◆ **Assignment**
Go through the listing and copy each line with the string "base".

◆ **Source data**

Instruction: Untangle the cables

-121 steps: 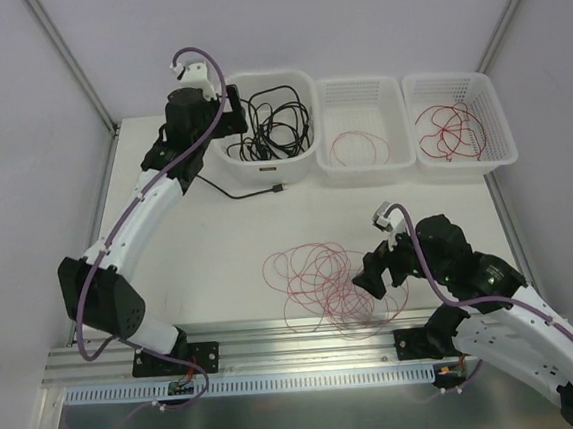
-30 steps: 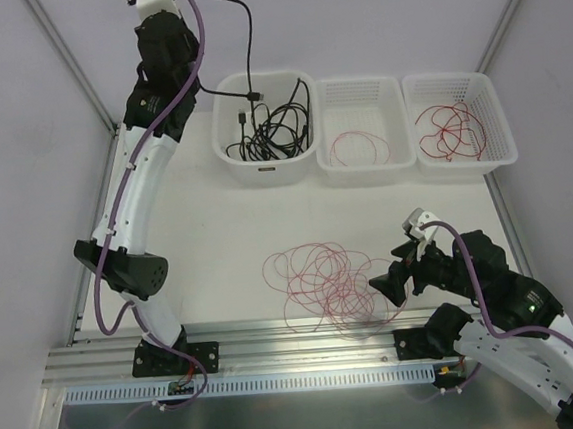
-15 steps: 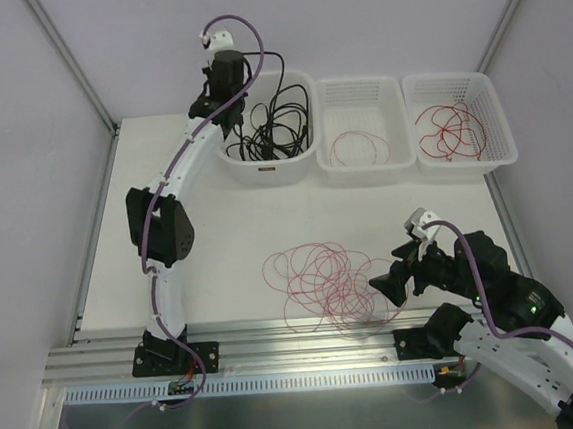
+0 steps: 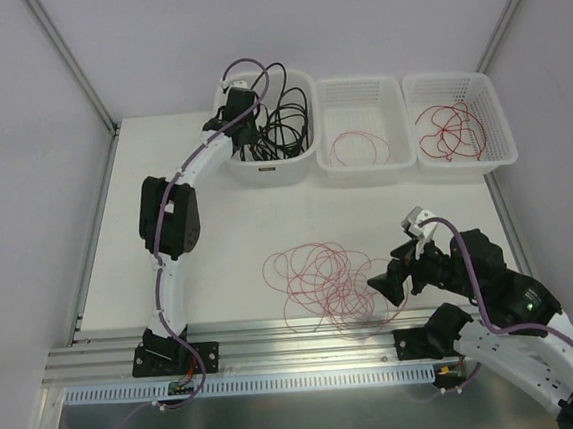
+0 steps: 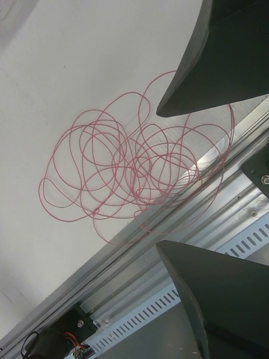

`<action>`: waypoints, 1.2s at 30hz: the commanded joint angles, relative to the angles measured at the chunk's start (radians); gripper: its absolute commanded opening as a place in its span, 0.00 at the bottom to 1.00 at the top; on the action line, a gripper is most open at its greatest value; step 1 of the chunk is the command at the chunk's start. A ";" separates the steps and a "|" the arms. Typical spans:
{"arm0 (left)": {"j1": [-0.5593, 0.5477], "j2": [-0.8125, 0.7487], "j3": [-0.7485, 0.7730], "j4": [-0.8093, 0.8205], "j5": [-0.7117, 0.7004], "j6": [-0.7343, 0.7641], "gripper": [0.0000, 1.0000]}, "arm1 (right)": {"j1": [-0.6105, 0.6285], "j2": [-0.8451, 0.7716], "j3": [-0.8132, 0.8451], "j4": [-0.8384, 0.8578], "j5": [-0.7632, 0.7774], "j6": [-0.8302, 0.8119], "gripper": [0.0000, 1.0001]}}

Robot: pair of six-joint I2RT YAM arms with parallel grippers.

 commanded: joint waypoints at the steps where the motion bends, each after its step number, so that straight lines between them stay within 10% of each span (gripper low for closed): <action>1: 0.020 -0.014 -0.007 -0.101 0.116 -0.071 0.19 | 0.003 0.013 0.017 0.004 0.025 0.028 0.97; 10: 0.052 -0.259 -0.067 -0.121 0.228 -0.099 0.69 | 0.003 0.173 0.049 -0.046 0.059 0.069 0.97; 20: 0.041 -0.442 -0.074 -0.119 0.404 -0.117 0.97 | 0.003 0.306 0.006 -0.036 0.152 0.118 0.97; 36: 0.044 -0.998 -0.569 -0.119 0.219 0.008 0.99 | 0.107 0.700 -0.150 0.230 0.364 0.555 0.97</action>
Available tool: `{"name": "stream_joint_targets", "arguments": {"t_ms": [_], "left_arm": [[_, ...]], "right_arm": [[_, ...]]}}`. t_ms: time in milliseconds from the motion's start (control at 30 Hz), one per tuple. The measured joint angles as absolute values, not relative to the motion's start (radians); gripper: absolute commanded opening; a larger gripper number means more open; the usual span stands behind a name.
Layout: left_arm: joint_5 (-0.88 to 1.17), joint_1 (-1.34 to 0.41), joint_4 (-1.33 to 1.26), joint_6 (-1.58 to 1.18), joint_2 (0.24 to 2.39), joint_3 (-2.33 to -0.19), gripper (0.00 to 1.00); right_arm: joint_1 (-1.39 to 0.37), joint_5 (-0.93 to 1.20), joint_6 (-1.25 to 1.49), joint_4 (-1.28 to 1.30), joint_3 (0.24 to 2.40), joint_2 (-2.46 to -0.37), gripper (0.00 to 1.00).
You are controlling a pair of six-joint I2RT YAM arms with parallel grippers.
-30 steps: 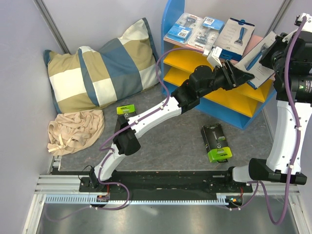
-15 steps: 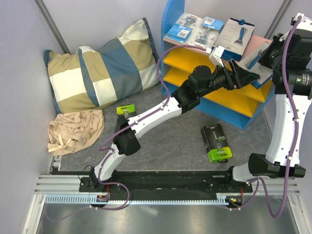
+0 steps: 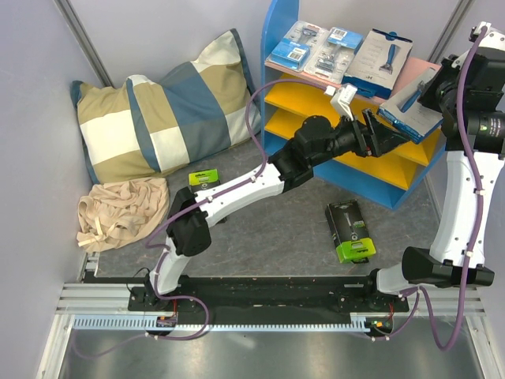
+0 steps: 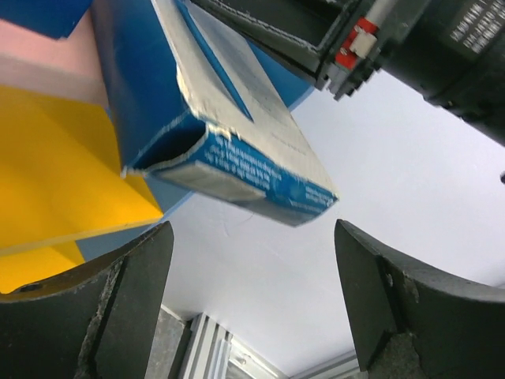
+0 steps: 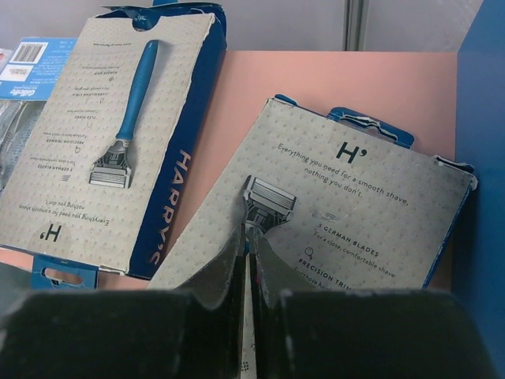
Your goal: Place and organize the shaving razors onto the shelf
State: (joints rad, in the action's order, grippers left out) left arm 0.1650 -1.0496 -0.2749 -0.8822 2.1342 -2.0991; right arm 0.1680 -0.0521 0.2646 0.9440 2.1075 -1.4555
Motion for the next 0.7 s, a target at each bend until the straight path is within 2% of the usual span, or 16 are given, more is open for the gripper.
{"name": "stream_joint_targets", "arguments": {"t_ms": [67,100,167,200,267,300,400,700], "left_arm": [[0.170,-1.050,-0.323,-0.870,2.098,-2.027,0.81],[0.172,-1.050,-0.341,-0.865,2.086,-2.005,0.68],[0.179,-1.050,-0.370,-0.854,2.074,-1.982,0.52],[0.184,-1.050,-0.381,-0.844,2.070,-1.975,0.35],[0.186,-1.050,-0.395,-0.840,2.069,-1.973,0.25],[0.187,-1.051,-0.400,-0.832,2.069,-1.973,0.17],[0.188,-1.052,-0.393,-0.826,2.069,-1.980,0.10],[0.192,-1.052,-0.366,-0.825,2.094,-2.117,0.05]], "right_arm": [[0.168,-0.048,0.263,0.944,2.103,-1.456,0.11],[0.168,-0.047,0.262,0.945,2.101,-1.456,0.11],[0.168,-0.046,0.261,0.945,2.098,-1.457,0.10],[0.168,-0.045,0.261,0.944,2.098,-1.457,0.10],[0.168,-0.041,0.261,0.944,2.098,-1.457,0.11],[0.168,-0.041,0.261,0.944,2.098,-1.457,0.10],[0.168,-0.035,0.260,0.944,2.098,-1.457,0.11],[0.169,-0.015,0.259,0.944,2.098,-1.457,0.10]]}}
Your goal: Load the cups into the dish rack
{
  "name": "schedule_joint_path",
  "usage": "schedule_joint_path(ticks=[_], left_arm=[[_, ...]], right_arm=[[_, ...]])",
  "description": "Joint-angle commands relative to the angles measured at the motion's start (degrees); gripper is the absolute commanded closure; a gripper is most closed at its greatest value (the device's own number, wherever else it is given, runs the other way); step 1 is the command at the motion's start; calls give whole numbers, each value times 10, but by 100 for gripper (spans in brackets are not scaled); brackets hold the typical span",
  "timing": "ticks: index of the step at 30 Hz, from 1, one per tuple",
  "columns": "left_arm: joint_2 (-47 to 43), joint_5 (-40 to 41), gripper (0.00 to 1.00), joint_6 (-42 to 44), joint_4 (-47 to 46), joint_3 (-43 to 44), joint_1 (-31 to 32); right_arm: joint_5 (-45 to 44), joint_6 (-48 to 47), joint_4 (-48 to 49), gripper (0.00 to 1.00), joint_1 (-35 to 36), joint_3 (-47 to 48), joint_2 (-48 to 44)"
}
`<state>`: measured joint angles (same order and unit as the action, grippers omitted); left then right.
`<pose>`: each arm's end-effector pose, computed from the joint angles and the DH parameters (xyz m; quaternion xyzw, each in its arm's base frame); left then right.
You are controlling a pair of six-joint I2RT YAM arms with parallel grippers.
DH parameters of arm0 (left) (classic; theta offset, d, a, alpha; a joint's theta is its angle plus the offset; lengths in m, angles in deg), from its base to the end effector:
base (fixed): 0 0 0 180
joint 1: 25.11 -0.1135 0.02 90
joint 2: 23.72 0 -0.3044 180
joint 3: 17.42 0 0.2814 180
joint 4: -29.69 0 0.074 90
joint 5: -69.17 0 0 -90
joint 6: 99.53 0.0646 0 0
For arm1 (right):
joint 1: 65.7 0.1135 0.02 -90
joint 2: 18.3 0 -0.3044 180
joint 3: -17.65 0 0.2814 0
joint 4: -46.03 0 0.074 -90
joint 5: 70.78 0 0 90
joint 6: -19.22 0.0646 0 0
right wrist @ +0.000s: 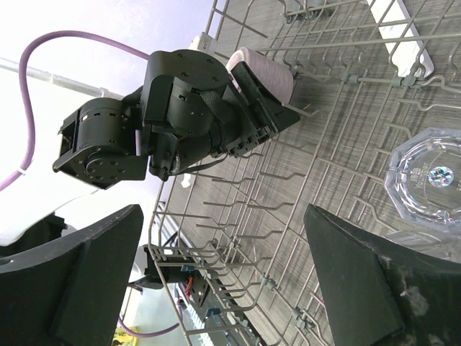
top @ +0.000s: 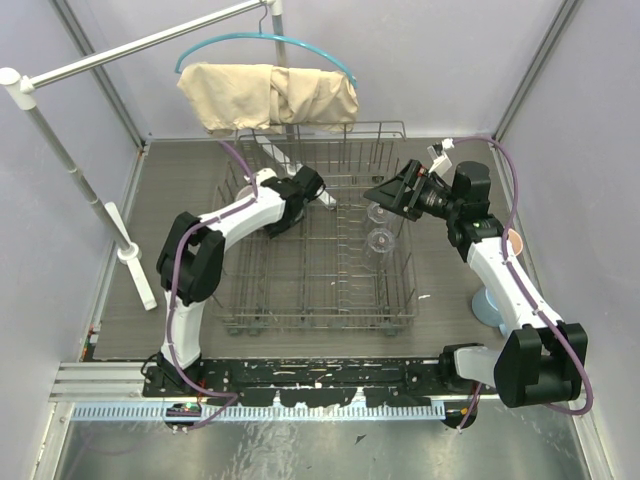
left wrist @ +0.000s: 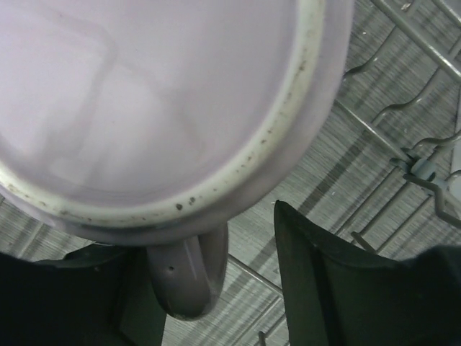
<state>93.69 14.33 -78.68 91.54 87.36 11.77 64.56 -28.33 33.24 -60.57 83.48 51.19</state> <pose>0.3972 -0.2515 0.2000 -0.3017 0.8960 0.0772 0.3165 0.3033 0.0734 0.3468 0.0179 0.7741 0.5053 0.3809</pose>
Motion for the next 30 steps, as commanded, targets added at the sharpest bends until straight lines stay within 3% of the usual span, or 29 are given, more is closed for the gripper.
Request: schedule_joint_path(ticks=[1,7,14,25,30], left_arm=[[-28,22,35,10,27,-8,-1],[-47,35,25,26,31,6,7],[-87,41,23,57,24,15,11],[-196,31,19,120,-7,-6,20],[-291,-16,19,173,-53,-44,31]], right_arm=[[10,3,26,0,-2,16,-5],[11,3,24,0,-2,21,-4],[2,-10,0,0,-2,33,-1],[-72,-93,-129,0,-2,86,-3],[-152,-133,-232,0,-5,107,-20]])
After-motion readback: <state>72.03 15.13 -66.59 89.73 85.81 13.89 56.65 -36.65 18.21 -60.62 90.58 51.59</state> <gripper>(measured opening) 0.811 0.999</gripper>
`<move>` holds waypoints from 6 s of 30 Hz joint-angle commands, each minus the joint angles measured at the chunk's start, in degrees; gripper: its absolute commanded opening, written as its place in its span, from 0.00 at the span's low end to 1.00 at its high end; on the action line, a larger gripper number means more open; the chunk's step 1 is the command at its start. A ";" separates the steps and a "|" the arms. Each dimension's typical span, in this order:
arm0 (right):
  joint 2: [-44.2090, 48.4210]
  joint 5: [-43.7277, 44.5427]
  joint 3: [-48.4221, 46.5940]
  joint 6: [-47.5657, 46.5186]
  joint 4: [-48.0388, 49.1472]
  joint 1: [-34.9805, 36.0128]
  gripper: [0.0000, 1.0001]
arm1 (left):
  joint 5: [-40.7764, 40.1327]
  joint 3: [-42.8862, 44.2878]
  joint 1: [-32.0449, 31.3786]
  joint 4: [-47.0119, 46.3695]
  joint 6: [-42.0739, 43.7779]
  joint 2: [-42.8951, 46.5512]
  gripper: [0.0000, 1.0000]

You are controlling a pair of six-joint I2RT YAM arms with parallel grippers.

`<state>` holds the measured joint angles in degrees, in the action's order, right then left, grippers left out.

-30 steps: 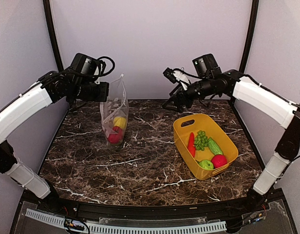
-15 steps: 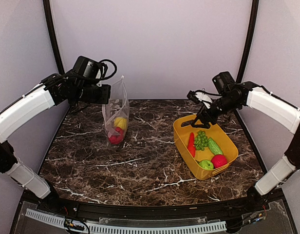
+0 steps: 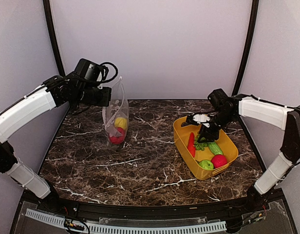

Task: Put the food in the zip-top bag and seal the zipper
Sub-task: Pick up the fake fruit from the bin, then place the fake fruit in the zipper food storage bag, then pick up the fake vegetable from the bin.

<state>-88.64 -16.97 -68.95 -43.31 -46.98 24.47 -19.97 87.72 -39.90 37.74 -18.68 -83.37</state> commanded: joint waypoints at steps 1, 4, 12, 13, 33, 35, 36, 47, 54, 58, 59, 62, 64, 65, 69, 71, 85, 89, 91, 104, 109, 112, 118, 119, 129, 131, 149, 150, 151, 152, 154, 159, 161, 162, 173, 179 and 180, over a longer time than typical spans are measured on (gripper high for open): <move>-3.98 3.99 0.92 -4.30 3.65 -0.13 0.50 | 0.18 -1.39 0.09 0.13 -0.55 1.45 0.01; -5.55 4.46 0.90 -5.27 4.66 -0.17 0.53 | 0.14 -1.41 0.09 0.28 -0.65 1.54 0.01; -7.71 5.84 1.40 -7.83 7.12 -0.04 0.66 | 0.31 -1.85 0.09 0.21 -1.01 1.72 0.01; -8.00 6.09 1.56 -7.97 7.49 -0.08 0.68 | 0.38 -1.85 0.09 0.22 -1.01 1.72 0.01; -14.72 11.04 3.06 -8.18 13.88 -0.08 0.31 | 2.13 -3.86 0.11 -1.41 -2.01 2.50 0.01; -13.62 11.02 2.31 -7.31 13.60 -0.06 0.22 | 2.31 -3.25 0.09 -1.44 -1.63 2.14 0.01; -12.92 10.89 1.87 -6.85 13.28 -0.04 0.16 | 2.39 -2.77 0.09 -1.44 -1.54 1.98 0.01; -3.95 2.49 -10.57 0.17 -0.12 -0.05 0.00 | 7.22 -2.41 0.09 -3.72 -2.23 0.41 0.01; -2.38 -17.97 -25.56 7.66 -5.54 0.26 0.00 | 11.77 -1.28 0.09 -5.62 -2.20 -0.78 0.01; -3.60 -27.09 -34.04 12.65 -3.66 1.10 0.00 | 14.02 0.06 0.09 -6.06 -2.75 -1.81 0.01; -3.87 -28.90 -35.56 14.24 -2.27 1.54 0.00 | 14.45 0.21 0.09 -6.30 -3.05 -1.93 0.01; -4.87 -34.77 -38.81 20.31 3.32 2.40 0.00 | 16.43 0.19 0.09 -7.35 -3.85 -2.23 0.01; -5.42 -38.09 -39.46 24.79 8.09 3.38 0.00 | 17.21 0.09 0.03 -7.75 -4.35 -2.30 0.01; -5.81 -39.23 -39.88 26.39 9.93 4.07 0.00 | 17.54 0.08 0.07 -7.89 -4.48 -2.36 0.01; -8.44 -41.66 -43.27 30.09 14.23 7.52 0.00 | 18.21 0.08 0.02 -8.08 -4.91 -2.49 0.01; -9.98 -42.41 -45.29 31.75 16.30 8.99 0.00 | 18.36 0.08 0.07 -8.09 -5.02 -2.52 0.01; -23.50 -43.27 -55.16 42.21 28.10 15.91 0.00 | 18.45 -0.27 0.00 -7.48 -4.77 -1.53 0.01; -27.65 -41.65 -57.54 42.33 29.33 16.10 0.00 | 18.10 -0.74 0.00 -7.48 -4.89 -0.99 0.01; -29.58 -41.25 -58.73 42.81 29.40 16.13 0.00 | 17.92 -1.29 0.00 -7.63 -5.02 -0.54 0.01; -31.71 -35.26 -56.12 40.31 28.74 17.41 0.00 | 16.98 -2.56 0.00 -7.70 -5.49 1.14 0.01; -30.75 -30.42 -53.86 37.99 27.33 18.49 0.11 | 16.55 -2.73 0.00 -7.76 -5.71 1.28 0.01; -30.00 -27.36 -53.18 36.11 26.55 19.47 0.40 | 16.54 -3.00 0.00 -7.99 -5.83 1.28 0.01; -28.65 -26.73 -55.31 36.01 24.93 19.72 0.59 | 16.39 -3.68 0.00 -8.10 -5.77 1.44 0.01; -28.12 -26.70 -55.61 35.94 24.68 19.74 0.59 | 16.26 -3.80 0.00 -8.27 -5.76 1.45 0.01; -13.87 -20.66 -44.41 28.26 18.84 17.53 0.59 | 15.72 -3.91 0.00 -8.13 -5.42 1.56 0.01; -9.86 -19.09 -39.96 26.74 16.56 15.66 0.59 | 15.63 -4.02 0.00 -8.31 -5.34 1.69 0.01; 11.00 -2.97 5.95 40.73 18.93 1.58 0.43 | 15.38 -3.88 0.00 -8.36 -4.97 1.18 0.01; 10.24 -2.88 6.77 42.57 19.10 1.35 0.43 | 15.43 -3.88 0.00 -8.27 -5.14 1.14 0.01; 9.13 -3.04 7.39 44.56 19.00 1.22 0.44 | 15.43 -3.88 0.00 -8.24 -5.23 1.23 0.01; 8.07 -3.75 8.05 46.19 18.99 1.09 0.44 | 15.37 -3.99 0.00 -8.04 -5.34 1.38 0.01; 5.65 -4.56 8.95 49.20 19.13 1.10 0.44 | 14.93 -4.22 0.00 -7.88 -5.44 1.87 0.01; -0.36 -2.36 9.28 56.63 19.56 0.81 0.41 | 13.87 -5.15 0.00 -7.45 -5.60 3.05 0.01; -2.67 0.89 8.44 60.18 19.13 0.74 0.39 | 13.41 -5.26 0.00 -7.01 -5.46 3.38 0.01; -4.02 2.47 7.94 61.47 18.86 0.71 0.38 | 13.14 -5.27 0.00 -6.86 -5.43 3.54 0.01; -15.51 2.59 1.75 67.48 15.70 0.71 0.43 | 11.76 -5.65 0.00 -6.18 -4.90 3.75 0.01; -17.82 3.98 0.31 69.92 14.63 0.59 0.37 | 11.68 -6.05 0.00 -6.01 -5.05 4.17 0.01; -17.38 4.57 0.45 70.54 14.56 0.39 0.34 | 11.65 -6.13 0.00 -6.01 -5.12 4.17 0.01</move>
<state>-105.32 -14.72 -67.53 24.56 -31.46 25.43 -7.60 82.52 -39.90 30.46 -23.99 -81.60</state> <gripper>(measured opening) 0.377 0.007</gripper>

◆ **Your response**
`<pose>`: each arm's end-effector pose, computed from the joint angles and the DH parameters (xyz m; quaternion xyzw, each in its arm's base frame); left then right.
DH parameters of arm0 (left) (classic; theta offset, d, a, alpha; a joint's theta is its angle plus the offset; lengths in m, angles in deg), from its base to the end effector:
base (fixed): 0 0 0 180

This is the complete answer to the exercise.